Assignment ▸ Report every line of the records below that contains the word "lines".

[Records from a dataset]
┄┄┄┄┄┄┄┄┄┄
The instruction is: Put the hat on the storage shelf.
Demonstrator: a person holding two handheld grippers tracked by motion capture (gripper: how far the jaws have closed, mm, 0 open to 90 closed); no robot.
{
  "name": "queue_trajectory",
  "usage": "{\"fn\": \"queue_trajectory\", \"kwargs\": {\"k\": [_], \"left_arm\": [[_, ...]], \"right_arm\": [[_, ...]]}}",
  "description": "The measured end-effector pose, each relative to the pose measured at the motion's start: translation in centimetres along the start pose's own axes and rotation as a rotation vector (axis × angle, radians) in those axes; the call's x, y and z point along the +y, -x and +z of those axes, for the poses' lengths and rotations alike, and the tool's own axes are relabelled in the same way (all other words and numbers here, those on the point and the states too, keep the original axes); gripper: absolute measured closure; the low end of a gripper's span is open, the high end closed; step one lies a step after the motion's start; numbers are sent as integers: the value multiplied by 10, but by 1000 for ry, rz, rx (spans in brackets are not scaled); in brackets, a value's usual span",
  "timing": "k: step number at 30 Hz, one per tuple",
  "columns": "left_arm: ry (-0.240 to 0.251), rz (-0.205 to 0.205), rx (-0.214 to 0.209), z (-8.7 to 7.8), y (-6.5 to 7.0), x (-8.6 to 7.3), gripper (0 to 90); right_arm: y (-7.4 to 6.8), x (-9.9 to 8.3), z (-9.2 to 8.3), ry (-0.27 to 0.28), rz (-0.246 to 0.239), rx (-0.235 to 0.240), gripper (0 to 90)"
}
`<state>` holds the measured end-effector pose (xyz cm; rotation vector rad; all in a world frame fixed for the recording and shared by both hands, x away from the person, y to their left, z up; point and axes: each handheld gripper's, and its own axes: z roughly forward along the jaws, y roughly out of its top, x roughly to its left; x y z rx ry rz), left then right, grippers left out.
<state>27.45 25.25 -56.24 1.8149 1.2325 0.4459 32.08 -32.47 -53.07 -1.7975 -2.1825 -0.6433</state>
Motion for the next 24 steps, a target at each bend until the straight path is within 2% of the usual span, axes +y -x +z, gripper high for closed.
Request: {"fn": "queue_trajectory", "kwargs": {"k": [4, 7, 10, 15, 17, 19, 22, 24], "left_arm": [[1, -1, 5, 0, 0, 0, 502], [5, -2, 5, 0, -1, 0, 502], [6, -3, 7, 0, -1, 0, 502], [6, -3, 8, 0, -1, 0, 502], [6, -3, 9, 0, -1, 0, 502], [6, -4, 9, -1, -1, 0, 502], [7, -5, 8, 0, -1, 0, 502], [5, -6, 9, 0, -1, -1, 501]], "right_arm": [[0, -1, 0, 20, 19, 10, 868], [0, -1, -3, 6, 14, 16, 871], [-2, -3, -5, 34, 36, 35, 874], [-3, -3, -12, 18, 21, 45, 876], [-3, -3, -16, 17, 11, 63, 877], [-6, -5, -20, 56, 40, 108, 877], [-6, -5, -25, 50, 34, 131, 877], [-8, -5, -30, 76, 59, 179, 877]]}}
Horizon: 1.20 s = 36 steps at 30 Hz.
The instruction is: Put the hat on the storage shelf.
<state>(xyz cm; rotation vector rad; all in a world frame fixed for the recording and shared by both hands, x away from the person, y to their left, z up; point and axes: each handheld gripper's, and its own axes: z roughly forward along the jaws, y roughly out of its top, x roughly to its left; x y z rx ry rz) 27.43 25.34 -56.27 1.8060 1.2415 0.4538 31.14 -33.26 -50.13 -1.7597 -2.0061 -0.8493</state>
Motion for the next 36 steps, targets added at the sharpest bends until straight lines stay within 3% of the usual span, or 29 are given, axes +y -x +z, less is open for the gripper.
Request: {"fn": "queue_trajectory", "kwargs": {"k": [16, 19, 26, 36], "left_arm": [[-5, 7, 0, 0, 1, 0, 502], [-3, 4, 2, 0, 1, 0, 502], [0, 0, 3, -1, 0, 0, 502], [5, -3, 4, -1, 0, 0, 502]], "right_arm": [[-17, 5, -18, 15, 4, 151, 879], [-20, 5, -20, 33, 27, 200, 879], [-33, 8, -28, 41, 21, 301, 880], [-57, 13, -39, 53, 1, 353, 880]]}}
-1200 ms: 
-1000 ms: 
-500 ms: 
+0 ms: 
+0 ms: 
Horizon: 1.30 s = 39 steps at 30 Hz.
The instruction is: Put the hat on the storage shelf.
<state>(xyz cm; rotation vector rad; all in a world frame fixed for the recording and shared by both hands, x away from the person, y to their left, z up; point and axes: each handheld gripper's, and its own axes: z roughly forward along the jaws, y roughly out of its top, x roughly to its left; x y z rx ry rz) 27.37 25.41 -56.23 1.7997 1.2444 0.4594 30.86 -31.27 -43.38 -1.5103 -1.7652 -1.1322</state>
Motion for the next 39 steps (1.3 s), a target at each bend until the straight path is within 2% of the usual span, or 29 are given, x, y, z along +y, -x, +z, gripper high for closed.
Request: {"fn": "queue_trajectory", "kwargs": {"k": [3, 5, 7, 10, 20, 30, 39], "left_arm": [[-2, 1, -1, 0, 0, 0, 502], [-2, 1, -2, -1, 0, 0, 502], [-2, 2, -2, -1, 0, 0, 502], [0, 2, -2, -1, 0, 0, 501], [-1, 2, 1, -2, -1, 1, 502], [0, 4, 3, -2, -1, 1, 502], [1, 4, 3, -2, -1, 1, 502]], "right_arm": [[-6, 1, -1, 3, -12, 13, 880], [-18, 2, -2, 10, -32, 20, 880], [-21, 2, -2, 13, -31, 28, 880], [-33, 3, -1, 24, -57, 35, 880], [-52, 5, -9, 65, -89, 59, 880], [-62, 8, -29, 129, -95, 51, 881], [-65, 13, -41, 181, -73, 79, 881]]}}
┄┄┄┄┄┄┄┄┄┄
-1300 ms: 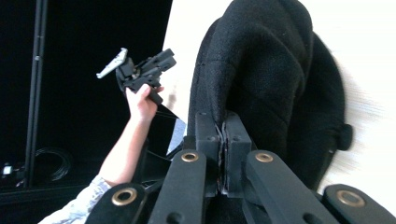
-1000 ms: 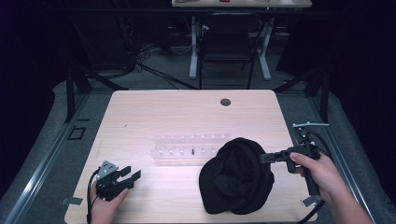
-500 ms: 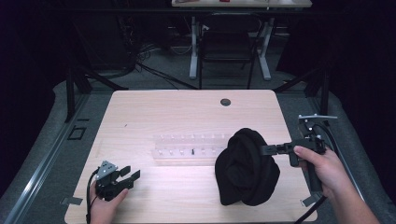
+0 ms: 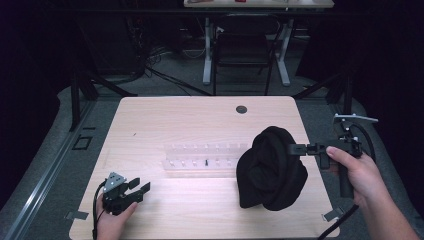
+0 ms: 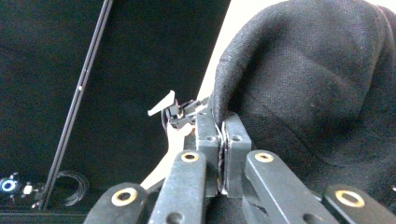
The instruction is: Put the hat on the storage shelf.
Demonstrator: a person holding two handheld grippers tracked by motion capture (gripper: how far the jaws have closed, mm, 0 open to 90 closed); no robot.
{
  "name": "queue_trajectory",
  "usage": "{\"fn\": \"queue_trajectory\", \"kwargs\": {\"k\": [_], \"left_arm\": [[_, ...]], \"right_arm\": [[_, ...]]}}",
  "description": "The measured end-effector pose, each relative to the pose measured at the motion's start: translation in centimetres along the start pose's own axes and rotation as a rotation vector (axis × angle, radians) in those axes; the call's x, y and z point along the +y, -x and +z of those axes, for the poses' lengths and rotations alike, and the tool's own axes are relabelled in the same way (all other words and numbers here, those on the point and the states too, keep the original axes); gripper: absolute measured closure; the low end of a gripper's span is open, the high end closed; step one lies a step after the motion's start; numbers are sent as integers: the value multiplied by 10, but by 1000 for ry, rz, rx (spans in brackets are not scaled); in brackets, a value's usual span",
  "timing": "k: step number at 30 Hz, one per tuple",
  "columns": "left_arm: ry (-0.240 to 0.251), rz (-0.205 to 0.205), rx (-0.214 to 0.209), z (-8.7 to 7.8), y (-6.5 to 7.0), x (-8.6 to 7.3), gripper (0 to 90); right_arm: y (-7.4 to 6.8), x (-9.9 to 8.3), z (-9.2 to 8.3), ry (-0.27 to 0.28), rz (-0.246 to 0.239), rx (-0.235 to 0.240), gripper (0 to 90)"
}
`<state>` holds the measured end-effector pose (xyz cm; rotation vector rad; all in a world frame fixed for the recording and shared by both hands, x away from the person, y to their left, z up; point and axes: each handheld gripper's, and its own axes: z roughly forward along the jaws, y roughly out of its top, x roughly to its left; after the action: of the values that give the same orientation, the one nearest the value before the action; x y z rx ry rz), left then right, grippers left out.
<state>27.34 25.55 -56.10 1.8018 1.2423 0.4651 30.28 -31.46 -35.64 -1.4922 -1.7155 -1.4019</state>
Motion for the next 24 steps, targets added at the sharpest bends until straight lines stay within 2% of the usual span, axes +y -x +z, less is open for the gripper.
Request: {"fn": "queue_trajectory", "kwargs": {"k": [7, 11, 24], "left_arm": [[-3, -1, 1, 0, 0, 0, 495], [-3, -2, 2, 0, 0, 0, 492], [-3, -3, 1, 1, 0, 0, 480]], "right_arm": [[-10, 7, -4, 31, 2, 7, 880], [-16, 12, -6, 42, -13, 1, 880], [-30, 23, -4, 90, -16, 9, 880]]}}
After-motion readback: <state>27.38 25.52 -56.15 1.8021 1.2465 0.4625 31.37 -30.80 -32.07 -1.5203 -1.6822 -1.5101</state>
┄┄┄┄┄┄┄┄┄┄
Task output ▸
Motion for the next 36 steps, targets added at the sharpest bends until straight lines stay within 3% of the usual span, or 29 are given, axes +y -x +z, less is open for the gripper.
Motion for the next 24 steps, targets added at the sharpest bends until straight lines stay within 2% of the usual span, axes +y -x +z, less is open for the gripper.

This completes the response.